> What you have to do: In the data below, find every line with the word "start" and copy it out.

(Dataset content Opens)

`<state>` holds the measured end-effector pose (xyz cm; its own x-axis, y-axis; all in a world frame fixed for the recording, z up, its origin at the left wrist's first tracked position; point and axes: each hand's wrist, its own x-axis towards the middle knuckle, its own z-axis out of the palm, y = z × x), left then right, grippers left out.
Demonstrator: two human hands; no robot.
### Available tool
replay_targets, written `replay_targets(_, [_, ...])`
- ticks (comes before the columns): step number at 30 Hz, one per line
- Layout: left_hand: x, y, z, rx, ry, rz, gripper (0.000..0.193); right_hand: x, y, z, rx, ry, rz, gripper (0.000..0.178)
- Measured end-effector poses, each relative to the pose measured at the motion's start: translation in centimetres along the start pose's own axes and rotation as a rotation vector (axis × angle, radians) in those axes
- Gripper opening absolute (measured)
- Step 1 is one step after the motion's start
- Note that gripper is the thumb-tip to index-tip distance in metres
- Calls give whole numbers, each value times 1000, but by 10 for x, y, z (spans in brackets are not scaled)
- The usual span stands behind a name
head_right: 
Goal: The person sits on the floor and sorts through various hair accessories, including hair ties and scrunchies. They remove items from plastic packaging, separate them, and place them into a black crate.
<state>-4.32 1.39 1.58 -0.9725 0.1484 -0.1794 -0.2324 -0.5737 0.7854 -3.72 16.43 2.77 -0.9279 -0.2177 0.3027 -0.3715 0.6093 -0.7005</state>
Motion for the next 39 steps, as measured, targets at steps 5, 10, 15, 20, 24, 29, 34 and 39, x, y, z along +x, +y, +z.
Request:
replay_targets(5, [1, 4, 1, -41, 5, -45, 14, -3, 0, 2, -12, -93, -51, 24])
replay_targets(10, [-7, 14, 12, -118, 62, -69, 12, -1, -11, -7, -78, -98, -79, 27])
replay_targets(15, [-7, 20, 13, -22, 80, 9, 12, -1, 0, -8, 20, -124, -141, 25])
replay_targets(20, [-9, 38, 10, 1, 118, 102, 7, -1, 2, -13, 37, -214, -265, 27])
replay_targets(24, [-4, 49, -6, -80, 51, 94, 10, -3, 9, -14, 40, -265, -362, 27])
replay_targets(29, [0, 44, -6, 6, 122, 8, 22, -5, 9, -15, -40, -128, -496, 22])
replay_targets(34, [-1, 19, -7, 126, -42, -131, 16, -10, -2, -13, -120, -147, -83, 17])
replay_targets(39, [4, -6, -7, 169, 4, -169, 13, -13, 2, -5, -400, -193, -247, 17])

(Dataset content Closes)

> Response to this exercise:
- Measured end-effector poses, each relative to the pose measured at the motion's start: translation in centimetres along the start pose's own axes and rotation as a rotation vector (axis × angle, radians) in those axes
- Step 1 is one step after the motion's start

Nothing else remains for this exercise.